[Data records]
◆ ◆ ◆ ◆ ◆

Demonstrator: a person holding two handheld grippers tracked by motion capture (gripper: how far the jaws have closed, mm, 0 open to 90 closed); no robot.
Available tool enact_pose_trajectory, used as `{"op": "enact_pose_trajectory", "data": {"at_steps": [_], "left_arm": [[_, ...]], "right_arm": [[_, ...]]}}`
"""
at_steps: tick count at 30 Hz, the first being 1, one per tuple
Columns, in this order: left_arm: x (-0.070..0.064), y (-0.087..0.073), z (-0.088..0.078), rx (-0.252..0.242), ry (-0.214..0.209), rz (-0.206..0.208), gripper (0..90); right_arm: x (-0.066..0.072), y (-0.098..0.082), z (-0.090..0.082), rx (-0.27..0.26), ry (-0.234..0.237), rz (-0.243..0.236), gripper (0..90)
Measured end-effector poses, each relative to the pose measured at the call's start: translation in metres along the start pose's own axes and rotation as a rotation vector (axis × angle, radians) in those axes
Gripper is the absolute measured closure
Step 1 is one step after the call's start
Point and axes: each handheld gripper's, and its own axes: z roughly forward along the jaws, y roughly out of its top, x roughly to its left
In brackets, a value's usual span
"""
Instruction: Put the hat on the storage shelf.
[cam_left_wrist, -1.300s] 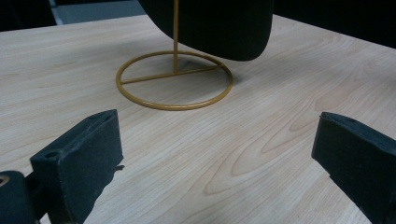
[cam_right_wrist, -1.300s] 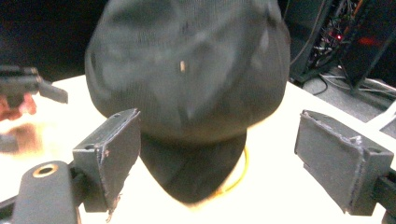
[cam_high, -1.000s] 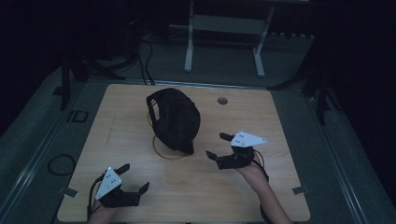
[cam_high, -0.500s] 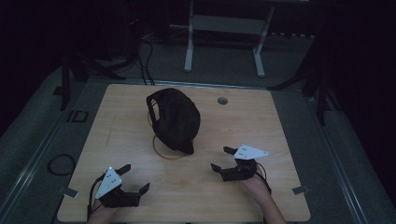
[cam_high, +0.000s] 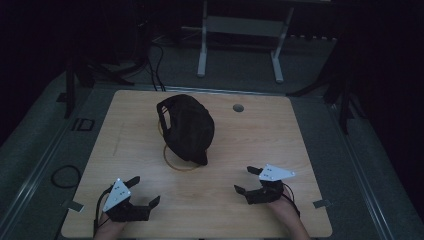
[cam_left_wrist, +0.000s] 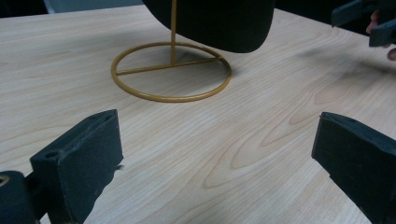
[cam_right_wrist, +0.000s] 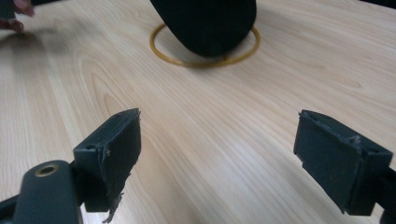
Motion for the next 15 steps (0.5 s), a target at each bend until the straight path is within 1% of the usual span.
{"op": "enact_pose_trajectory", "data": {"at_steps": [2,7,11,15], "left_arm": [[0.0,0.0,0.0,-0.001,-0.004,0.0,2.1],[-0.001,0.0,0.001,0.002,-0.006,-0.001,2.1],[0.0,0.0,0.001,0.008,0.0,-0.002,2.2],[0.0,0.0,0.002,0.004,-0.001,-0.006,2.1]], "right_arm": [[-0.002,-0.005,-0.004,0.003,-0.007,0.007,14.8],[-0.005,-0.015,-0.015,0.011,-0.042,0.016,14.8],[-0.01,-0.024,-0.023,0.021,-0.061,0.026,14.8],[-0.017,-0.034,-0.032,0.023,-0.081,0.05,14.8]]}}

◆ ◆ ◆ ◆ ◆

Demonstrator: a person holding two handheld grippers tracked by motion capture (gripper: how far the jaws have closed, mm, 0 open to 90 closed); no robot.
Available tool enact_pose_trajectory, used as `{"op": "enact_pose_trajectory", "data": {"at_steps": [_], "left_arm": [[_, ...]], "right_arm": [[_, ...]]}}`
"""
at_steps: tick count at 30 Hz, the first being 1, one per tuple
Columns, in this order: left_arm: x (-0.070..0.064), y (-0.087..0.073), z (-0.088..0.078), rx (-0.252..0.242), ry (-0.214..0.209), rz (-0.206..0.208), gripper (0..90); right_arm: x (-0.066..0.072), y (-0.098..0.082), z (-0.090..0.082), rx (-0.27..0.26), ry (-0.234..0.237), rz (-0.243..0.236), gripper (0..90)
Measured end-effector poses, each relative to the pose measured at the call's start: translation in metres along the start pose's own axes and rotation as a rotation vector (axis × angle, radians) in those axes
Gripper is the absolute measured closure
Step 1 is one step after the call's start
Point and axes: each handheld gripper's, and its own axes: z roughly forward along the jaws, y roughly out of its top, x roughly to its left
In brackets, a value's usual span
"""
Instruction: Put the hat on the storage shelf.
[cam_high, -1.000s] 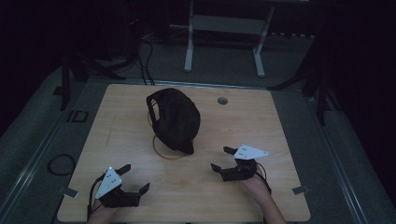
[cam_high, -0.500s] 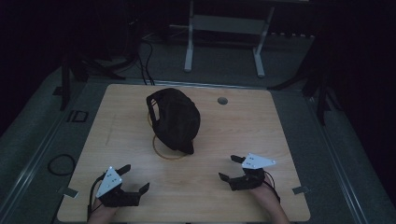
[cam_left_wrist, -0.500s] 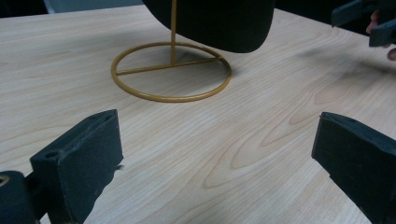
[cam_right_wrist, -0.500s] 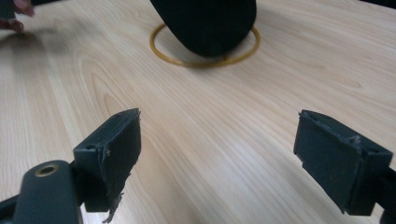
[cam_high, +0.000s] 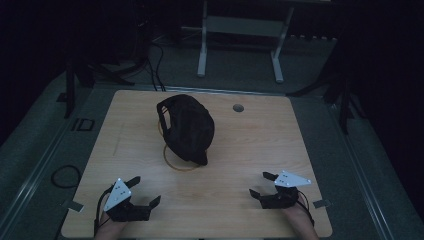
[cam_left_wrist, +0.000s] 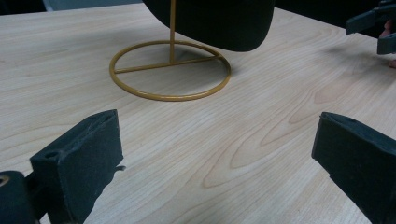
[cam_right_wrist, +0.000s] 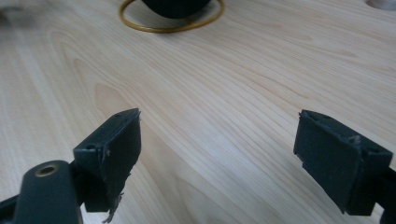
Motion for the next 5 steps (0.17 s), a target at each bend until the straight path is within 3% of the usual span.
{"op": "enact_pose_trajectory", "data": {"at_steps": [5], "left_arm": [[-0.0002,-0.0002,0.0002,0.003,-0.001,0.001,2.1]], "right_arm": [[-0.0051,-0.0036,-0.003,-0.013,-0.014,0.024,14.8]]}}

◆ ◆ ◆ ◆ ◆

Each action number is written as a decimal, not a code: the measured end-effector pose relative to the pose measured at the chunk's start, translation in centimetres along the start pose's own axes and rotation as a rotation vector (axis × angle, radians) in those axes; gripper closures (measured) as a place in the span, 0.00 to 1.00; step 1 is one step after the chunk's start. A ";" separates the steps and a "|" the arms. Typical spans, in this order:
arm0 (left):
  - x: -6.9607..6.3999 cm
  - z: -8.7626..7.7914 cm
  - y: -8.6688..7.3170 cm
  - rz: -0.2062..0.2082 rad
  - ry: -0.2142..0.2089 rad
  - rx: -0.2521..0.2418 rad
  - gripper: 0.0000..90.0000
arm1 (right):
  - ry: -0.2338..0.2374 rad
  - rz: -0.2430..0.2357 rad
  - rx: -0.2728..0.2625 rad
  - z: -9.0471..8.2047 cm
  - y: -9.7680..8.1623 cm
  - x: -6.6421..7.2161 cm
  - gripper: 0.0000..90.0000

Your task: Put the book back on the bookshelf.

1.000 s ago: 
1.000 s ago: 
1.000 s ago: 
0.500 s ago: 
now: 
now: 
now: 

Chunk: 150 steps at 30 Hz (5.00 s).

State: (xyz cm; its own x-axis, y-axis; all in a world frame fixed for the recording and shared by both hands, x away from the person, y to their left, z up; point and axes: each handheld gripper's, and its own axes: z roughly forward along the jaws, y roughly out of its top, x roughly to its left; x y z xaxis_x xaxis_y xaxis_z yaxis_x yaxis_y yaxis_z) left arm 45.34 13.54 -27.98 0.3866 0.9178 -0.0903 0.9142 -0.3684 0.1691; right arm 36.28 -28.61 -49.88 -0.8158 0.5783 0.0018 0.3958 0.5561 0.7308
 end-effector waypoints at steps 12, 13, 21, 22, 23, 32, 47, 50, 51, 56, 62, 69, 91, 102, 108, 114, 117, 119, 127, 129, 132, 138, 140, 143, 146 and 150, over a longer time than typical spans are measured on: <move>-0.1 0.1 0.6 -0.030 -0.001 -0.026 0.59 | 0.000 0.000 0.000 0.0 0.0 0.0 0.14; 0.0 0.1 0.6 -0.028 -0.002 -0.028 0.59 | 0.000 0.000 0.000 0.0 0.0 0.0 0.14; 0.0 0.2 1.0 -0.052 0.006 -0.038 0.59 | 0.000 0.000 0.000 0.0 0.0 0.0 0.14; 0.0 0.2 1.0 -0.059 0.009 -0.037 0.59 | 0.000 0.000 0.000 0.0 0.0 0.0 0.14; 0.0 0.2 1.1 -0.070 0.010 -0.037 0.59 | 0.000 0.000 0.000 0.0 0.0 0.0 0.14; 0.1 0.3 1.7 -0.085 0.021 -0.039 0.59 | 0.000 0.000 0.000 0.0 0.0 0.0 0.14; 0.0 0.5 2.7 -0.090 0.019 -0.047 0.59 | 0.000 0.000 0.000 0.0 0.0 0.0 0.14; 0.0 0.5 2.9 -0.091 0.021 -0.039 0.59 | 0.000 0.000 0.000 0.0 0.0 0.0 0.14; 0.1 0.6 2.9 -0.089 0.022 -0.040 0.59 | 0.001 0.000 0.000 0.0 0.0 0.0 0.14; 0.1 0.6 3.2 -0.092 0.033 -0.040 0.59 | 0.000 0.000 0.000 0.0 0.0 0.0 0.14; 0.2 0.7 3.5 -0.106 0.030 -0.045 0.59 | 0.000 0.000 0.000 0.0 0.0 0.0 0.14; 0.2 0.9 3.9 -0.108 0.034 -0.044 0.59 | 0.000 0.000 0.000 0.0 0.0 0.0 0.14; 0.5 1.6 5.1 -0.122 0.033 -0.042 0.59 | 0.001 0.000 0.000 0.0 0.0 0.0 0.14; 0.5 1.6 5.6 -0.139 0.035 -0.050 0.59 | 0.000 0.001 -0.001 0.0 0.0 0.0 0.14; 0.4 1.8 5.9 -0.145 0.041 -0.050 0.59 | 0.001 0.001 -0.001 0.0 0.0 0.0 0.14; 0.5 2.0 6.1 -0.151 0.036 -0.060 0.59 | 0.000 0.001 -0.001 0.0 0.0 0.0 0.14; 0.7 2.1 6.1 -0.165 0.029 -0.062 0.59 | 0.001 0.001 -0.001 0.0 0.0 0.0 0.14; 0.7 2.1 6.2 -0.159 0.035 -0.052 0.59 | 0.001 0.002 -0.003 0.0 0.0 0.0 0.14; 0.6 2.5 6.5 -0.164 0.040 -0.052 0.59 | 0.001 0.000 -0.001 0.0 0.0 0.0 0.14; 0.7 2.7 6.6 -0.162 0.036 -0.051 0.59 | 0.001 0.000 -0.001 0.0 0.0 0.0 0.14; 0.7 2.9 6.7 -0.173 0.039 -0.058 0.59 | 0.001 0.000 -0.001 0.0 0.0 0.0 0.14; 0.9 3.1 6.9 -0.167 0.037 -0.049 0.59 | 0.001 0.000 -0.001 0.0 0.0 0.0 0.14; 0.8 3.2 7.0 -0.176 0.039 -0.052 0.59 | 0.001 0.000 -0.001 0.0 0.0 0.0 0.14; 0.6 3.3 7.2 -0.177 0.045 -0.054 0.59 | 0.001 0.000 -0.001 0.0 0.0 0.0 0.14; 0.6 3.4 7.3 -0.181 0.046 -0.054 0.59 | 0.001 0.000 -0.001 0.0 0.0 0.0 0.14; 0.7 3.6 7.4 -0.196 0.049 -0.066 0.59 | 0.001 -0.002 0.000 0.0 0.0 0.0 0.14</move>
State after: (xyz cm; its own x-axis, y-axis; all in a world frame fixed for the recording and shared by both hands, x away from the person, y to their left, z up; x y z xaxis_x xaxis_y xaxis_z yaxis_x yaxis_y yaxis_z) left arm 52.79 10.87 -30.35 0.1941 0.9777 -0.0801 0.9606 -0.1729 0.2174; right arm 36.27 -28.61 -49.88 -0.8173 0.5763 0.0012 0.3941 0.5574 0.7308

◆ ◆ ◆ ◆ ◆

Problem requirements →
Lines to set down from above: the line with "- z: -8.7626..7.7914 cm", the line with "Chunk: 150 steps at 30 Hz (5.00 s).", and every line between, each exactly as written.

Solved exercise →
  - z: -8.7626..7.7914 cm
  - y: -8.6688..7.3170 cm
  - rz: -0.2062..0.2082 rad
  - ry: -0.2142..0.2089 rad
  - rx: -0.2521..0.2418 rad
  - gripper: 0.0000..90.0000
arm1 (right):
  - ry: -0.2338..0.2374 rad
  - rz: -0.2430..0.2357 rad
  - rx: -0.2728..0.2625 rad
  - z: -9.0471..8.2047 cm
  - y: -9.7680..8.1623 cm
  - x: -6.6421..7.2161 cm
  - gripper: 0.0000..90.0000

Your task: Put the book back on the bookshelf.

1.000 s ago: 
1.000 s ago: 
1.000 s ago: 
0.500 s ago: 
now: 
now: 
now: 

Chunk: 150 steps at 30 Hz (5.00 s).

The output above is the complete answer.